Trentacinque anni e non sentirli. Anzi, dimostrarne dieci in meno. Ma quanta qualità ha portato Rodrigo Palacio al Bologna? Ogni settimana il suo contributo in campo è fondamentale, ieri sua la rete decisiva ha decretato la vittoria del Bologna sul Genoa per 1-0 e i suoi movimenti e le sue giocate hanno illuminato gli occhi dei tifosi rossoblù presenti.
 
Vivacità, entusiasmo, grinta e determinazione: i campioni si vedono anche dall'atteggiamento che hanno in campo ed il “Trenza” è sicuramente un gradino sopra agli altri sotto tutti i punti di vista. Come fu per Signori, Di Vaio o Gilardino, sembra proprio che Palacio abbia tutte le caratteristiche per essere il leader della compagine rossoblù ed un vero e proprio idolo per la tifoseria. 
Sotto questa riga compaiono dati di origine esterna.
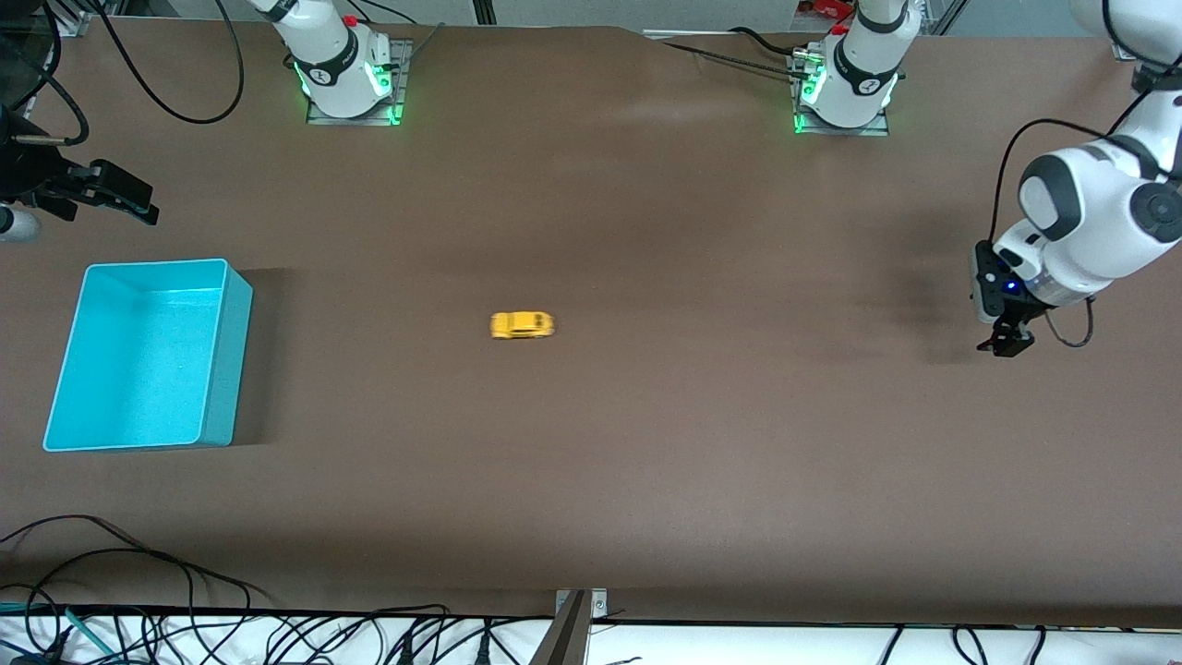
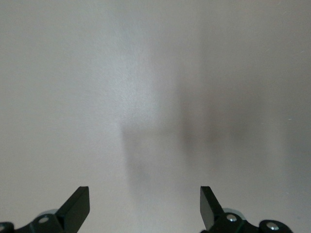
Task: Wind up and store yellow beetle car
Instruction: 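Open the left gripper to let the car roll toward the teal box, then reach the right gripper to the car while the left gripper retracts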
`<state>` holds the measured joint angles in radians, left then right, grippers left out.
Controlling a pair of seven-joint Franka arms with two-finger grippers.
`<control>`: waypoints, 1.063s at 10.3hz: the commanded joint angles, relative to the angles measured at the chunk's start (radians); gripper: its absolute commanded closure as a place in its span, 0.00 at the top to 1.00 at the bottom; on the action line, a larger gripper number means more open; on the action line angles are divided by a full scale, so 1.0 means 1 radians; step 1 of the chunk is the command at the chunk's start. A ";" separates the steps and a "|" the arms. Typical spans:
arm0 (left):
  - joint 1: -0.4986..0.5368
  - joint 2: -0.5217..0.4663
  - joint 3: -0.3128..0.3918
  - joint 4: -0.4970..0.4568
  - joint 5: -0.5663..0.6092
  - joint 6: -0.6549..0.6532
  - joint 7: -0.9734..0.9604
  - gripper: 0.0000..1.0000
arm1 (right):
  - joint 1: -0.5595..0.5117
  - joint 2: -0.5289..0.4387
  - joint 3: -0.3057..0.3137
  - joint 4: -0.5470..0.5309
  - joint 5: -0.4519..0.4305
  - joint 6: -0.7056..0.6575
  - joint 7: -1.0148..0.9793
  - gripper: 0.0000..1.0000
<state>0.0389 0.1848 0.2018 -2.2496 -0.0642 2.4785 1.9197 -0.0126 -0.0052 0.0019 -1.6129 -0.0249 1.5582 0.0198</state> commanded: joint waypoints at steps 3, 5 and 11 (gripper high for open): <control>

Due gol all’attivo ma altrettante grosse occasioni per punire l’avversario, Palacio gioca e si diverte e rende semplici anche le situazioni più complicate. Voluto fortemente da Donadoni dopo i problemi fisici legati ad Avenatti, si è dimostrata la scelta più giusta ed azzeccata di questo mercato estivo.

Intanto il Bologna macina punti e dopo la vittoria contro il Sassuolo arrivano altri tre punti con il Genoa: sono tre le vittorie del Bologna in questo campionato, tutte in trasferta e tutte per 1-0. Poco importa, l’importante è vincere e mantenere la parte sinistra della classifica. Un’altra prova giocata nei migliori dei modi, sempre concentrati nell’arco dei 90 minuti e senza mollare mai la presa.

Ora arriva la sosta e il Bologna dovrà salutare otto nazionali tra cui Simone Verdi, reduce dalla convocazione del CT azzurro Ventura. Ci sarà modo di lavorare e di preparare al meglio il derby contro la Spal per cercare di vincere, con l’atteggiamento giusto mostrato fin ora, un derby a cui non si assiste da cinquant’anni. E che tanti non vedono l’ora di vivere.